How does one thrive through a maelstrom of change? By standing on ground that is permanent.
The ordinary surroundings of life which are esteemed by men (as their actions testify) to be the highest good, may be classed under the three heads — Riches, Fame, and the Pleasures of Sense: with these three the mind is so absorbed that it has little power to reflect on any different good. . . . But love for an object eternal and infinite feeds the mind with joy alone, and a joy which is free from all sorrow. This is something greatly to be desired and to be sought with all our strength.
29. For a life that is sound and secure, cultivate a thorough insight into things and discover their essence, matter, and cause; put your whole heart into doing what is just, and speaking what is true; and for the rest, know the joy of life by piling good deed on good deed until no rift or cranny appears between them.

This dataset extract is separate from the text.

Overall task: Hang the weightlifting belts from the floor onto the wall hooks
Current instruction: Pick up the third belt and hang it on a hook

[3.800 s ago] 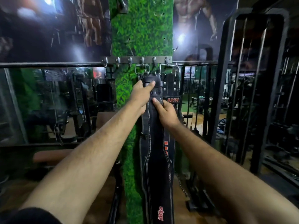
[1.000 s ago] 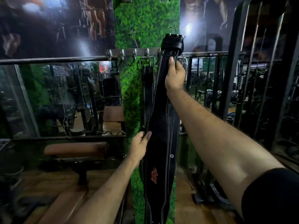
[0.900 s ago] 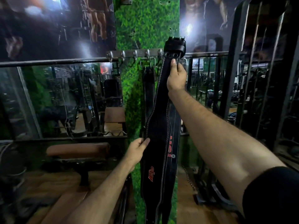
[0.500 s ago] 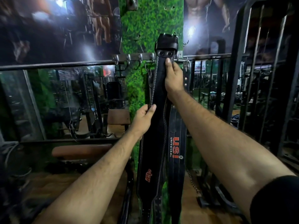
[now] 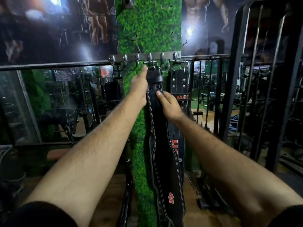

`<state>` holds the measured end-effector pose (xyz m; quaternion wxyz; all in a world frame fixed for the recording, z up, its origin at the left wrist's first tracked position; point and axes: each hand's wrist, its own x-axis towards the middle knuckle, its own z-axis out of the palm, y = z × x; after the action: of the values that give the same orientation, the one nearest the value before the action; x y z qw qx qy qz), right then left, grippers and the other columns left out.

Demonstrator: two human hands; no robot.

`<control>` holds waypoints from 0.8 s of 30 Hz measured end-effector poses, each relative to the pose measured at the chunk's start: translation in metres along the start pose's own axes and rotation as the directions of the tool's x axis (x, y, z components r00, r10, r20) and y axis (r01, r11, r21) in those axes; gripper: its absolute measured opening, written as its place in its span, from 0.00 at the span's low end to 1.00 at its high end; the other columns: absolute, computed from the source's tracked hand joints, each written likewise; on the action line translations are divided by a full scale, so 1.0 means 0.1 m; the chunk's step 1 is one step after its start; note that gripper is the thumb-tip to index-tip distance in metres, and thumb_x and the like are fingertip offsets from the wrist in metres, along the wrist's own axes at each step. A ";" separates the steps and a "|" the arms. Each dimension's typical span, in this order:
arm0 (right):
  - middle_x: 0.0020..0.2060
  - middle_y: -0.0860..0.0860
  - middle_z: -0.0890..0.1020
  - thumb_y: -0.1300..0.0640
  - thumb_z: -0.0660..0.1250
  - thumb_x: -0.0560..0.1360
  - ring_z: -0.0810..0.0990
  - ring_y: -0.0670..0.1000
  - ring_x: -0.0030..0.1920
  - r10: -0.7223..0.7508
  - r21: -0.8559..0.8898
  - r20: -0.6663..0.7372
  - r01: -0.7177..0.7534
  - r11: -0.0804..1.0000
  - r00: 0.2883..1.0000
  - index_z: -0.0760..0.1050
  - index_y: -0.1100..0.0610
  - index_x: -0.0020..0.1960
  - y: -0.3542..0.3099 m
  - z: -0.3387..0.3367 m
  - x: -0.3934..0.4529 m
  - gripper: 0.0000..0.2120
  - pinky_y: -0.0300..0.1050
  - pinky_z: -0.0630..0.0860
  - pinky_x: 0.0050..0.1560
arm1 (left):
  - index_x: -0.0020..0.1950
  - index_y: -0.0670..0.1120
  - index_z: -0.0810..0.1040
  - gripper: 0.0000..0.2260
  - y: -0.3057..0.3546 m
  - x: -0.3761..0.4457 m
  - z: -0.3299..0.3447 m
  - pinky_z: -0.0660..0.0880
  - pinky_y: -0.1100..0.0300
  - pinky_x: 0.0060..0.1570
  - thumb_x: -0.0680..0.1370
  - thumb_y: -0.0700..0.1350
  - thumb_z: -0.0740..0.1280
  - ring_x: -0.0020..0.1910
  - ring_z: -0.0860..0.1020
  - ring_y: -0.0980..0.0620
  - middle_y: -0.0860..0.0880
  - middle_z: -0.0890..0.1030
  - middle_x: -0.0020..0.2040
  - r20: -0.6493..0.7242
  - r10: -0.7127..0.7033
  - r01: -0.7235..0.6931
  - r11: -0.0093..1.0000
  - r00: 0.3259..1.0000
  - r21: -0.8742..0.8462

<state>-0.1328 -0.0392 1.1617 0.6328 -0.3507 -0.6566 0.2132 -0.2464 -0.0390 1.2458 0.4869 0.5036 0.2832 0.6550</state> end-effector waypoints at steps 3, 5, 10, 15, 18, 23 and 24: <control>0.43 0.49 0.82 0.45 0.61 0.82 0.78 0.46 0.44 0.003 -0.142 0.002 -0.003 0.990 1.000 0.78 0.57 0.50 0.19 -0.09 -0.10 0.16 0.55 0.78 0.52 | 0.63 0.39 0.75 0.22 -0.22 0.05 0.07 0.80 0.57 0.35 0.81 0.57 0.65 0.45 0.80 0.46 0.43 0.82 0.54 -0.116 0.011 0.005 0.991 0.993 0.135; 0.40 0.47 0.79 0.40 0.65 0.78 0.77 0.46 0.41 0.011 -0.203 -0.079 -0.027 0.979 0.997 0.75 0.52 0.50 0.22 -0.10 -0.16 0.16 0.57 0.79 0.48 | 0.59 0.41 0.77 0.21 -0.37 0.09 0.06 0.82 0.48 0.47 0.80 0.58 0.65 0.46 0.81 0.44 0.43 0.83 0.52 -0.147 0.068 -0.044 0.987 0.987 0.157; 0.58 0.46 0.80 0.34 0.73 0.69 0.81 0.47 0.59 -0.044 -0.204 -0.208 0.001 0.979 0.977 0.69 0.45 0.70 0.20 -0.17 -0.02 0.34 0.51 0.80 0.60 | 0.56 0.50 0.73 0.18 -0.56 0.19 0.04 0.82 0.47 0.52 0.76 0.61 0.69 0.50 0.83 0.45 0.47 0.82 0.52 -0.204 0.105 -0.080 0.989 0.973 0.127; 0.53 0.46 0.83 0.37 0.73 0.64 0.83 0.48 0.52 -0.012 -0.228 -0.268 -0.051 0.972 0.963 0.76 0.47 0.59 0.18 -0.11 0.25 0.27 0.53 0.81 0.57 | 0.60 0.45 0.76 0.17 -0.59 0.44 -0.03 0.82 0.54 0.46 0.79 0.56 0.69 0.46 0.82 0.50 0.47 0.83 0.49 -0.104 0.110 -0.104 0.993 0.989 0.059; 0.42 0.50 0.84 0.40 0.75 0.61 0.81 0.48 0.42 0.021 -0.180 -0.294 -0.077 0.981 0.956 0.75 0.48 0.47 0.18 -0.08 0.43 0.20 0.53 0.81 0.49 | 0.58 0.46 0.78 0.17 -0.66 0.57 -0.04 0.81 0.54 0.48 0.77 0.57 0.70 0.48 0.83 0.49 0.47 0.84 0.51 -0.099 0.102 -0.091 0.990 0.990 0.107; 0.36 0.47 0.82 0.46 0.80 0.64 0.83 0.50 0.39 0.092 -0.141 -0.447 -0.171 0.975 0.890 0.74 0.48 0.48 0.13 -0.03 0.62 0.20 0.58 0.84 0.47 | 0.47 0.47 0.74 0.12 -0.70 0.78 -0.05 0.82 0.46 0.50 0.75 0.51 0.74 0.47 0.83 0.44 0.43 0.84 0.49 -0.080 0.088 -0.087 0.996 0.993 0.009; 0.36 0.48 0.82 0.46 0.80 0.63 0.84 0.52 0.40 0.142 -0.082 -0.471 -0.203 0.976 0.871 0.73 0.48 0.48 0.13 -0.02 0.64 0.21 0.60 0.84 0.47 | 0.47 0.47 0.73 0.12 -0.69 0.80 -0.04 0.82 0.45 0.49 0.75 0.51 0.74 0.46 0.83 0.44 0.43 0.83 0.47 -0.072 0.098 -0.098 0.995 0.993 0.002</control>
<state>-0.1255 0.0160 1.1962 0.7253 -0.4884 -0.4656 0.1366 -0.2269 0.0608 1.2160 0.4442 0.4927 0.2749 0.6960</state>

-Marcus Aurelius, Meditations, Book Twelve
Join with those who have never said: "Right, that's it. I'm going no further," because as sure as spring follows winter, nothing ever ends; after achieving your objective, you must start again, always using everything you have learned along the way.
Join with those who sing, tell stories, take pleasure in life, and have joy in their eyes, because joy is contagious and can prevent others from becoming paralyzed by depression, loneliness, and difficulties.